Q&A 17 How do you compare L1 and L2 regularization in regression models?

17.1 Explanation

Regularization is used to prevent overfitting by penalizing large model coefficients. Two common types are:

L1 Regularization (Lasso): Adds a penalty equal to the absolute value of the magnitude of coefficients. This can shrink some coefficients exactly to zero, leading to feature selection.
L2 Regularization (Ridge): Adds a penalty equal to the square of the magnitude of coefficients. This shrinks coefficients toward zero, but usually does not eliminate them entirely.

In practice:

L1 is useful when you suspect some features are irrelevant.
L2 is better when all features are likely relevant, but you want to reduce model complexity.
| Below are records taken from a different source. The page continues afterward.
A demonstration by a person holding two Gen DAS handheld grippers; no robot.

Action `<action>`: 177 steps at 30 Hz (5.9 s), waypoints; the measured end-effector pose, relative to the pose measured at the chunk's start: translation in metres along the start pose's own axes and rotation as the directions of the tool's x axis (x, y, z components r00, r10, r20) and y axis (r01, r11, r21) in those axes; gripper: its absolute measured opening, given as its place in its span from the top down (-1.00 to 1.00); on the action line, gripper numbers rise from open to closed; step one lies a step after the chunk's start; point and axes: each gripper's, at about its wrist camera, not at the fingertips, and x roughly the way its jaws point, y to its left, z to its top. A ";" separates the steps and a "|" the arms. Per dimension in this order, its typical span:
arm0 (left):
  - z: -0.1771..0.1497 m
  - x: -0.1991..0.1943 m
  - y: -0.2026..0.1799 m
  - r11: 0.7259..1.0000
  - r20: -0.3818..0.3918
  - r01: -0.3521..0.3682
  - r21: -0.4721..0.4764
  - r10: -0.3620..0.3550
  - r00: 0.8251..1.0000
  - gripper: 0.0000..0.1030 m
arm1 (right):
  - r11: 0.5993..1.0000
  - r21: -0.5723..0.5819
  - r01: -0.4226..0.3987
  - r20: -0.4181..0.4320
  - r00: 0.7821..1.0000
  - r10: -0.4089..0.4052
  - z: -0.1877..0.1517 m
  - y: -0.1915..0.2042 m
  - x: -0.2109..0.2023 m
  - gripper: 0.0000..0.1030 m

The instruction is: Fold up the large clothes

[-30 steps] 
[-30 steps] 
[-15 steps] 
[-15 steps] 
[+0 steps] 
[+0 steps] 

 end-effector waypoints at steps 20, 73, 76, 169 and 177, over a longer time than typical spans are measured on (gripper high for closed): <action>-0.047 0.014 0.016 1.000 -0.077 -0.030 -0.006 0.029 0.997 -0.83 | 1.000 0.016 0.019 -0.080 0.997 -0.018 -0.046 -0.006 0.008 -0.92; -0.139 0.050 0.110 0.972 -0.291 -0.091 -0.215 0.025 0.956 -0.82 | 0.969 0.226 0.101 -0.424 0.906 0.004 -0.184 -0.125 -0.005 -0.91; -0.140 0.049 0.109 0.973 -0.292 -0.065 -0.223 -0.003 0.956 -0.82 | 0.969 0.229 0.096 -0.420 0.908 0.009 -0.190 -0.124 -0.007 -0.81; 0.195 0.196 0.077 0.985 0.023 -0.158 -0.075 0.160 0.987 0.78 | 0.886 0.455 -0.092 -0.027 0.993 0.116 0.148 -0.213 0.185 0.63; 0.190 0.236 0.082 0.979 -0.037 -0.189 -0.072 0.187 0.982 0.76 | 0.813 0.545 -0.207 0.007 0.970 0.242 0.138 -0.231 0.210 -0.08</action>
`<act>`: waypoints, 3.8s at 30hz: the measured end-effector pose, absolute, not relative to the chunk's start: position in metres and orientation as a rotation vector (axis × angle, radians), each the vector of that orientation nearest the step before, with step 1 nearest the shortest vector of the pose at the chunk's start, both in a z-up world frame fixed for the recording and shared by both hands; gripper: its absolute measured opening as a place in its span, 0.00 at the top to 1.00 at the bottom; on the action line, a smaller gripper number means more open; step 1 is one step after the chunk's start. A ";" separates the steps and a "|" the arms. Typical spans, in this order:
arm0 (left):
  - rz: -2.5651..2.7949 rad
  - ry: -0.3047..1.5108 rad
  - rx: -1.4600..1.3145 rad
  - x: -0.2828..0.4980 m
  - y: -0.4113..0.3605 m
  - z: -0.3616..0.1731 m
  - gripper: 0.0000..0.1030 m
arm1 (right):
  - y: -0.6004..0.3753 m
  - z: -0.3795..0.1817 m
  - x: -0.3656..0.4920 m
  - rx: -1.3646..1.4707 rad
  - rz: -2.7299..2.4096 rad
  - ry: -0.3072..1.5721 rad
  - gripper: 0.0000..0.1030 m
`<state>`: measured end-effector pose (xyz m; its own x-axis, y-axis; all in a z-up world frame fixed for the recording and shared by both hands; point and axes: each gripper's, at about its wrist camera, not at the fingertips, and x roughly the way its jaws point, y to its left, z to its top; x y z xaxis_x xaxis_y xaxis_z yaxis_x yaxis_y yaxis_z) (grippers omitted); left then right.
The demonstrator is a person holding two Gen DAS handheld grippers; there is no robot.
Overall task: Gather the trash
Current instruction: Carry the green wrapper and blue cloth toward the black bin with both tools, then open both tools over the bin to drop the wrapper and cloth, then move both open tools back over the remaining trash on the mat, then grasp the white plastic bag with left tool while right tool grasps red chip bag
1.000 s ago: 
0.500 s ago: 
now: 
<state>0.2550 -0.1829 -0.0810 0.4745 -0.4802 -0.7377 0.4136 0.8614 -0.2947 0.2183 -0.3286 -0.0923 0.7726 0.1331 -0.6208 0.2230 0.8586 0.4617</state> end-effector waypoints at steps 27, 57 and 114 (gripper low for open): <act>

Let’s compare their effects on the Boston housing dataset.

17.2 Python Code

import pandas as pd
import matplotlib.pyplot as plt
from sklearn.linear_model import Ridge, Lasso
from sklearn.preprocessing import StandardScaler
from sklearn.model_selection import train_test_split

# Load and prepare data
df = pd.read_csv("data/boston_housing.csv")
X = df.drop("medv", axis=1)
y = df["medv"]

# Standardize features
scaler = StandardScaler()
X_scaled = scaler.fit_transform(X)

# Train-test split
X_train, X_test, y_train, y_test = train_test_split(X_scaled, y, test_size=0.3, random_state=42)

# Fit Ridge and Lasso
ridge = Ridge(alpha=1.0).fit(X_train, y_train)
lasso = Lasso(alpha=0.1).fit(X_train, y_train)

# Plot coefficients
plt.figure(figsize=(10, 5))
plt.plot(ridge.coef_, 'o-', label="Ridge (L2)")
plt.plot(lasso.coef_, 'x-', label="Lasso (L1)")
plt.xticks(range(X.shape[1]), X.columns, rotation=45)
plt.ylabel("Coefficient value")
plt.title("L1 vs. L2 Regularization Coefficients")
plt.legend()
plt.tight_layout()
plt.show()

17.3 R Code

library(tidyverse)
library(glmnet)

# Load data
df <- read_csv("data/boston_housing.csv")
X <- df %>% select(-medv)
y <- df$medv

# Standardize
X_scaled <- scale(as.matrix(X))
y_vec <- as.numeric(y)

# Fit models
ridge_model <- glmnet(X_scaled, y_vec, alpha = 0)  # L2
lasso_model <- glmnet(X_scaled, y_vec, alpha = 1)  # L1

# Plot coefficients
plot(ridge_model, xvar = "lambda", label = TRUE, main = "Ridge (L2) Coefficients\n")

plot(lasso_model, xvar = "lambda", label = TRUE, main = "Lasso (L1) Coefficients\n")

✅ Takeaway: L1 (Lasso) can eliminate irrelevant features by setting coefficients to zero. L2 (Ridge) shrinks all coefficients but retains all features. Try using ElasticNet for a combination of both!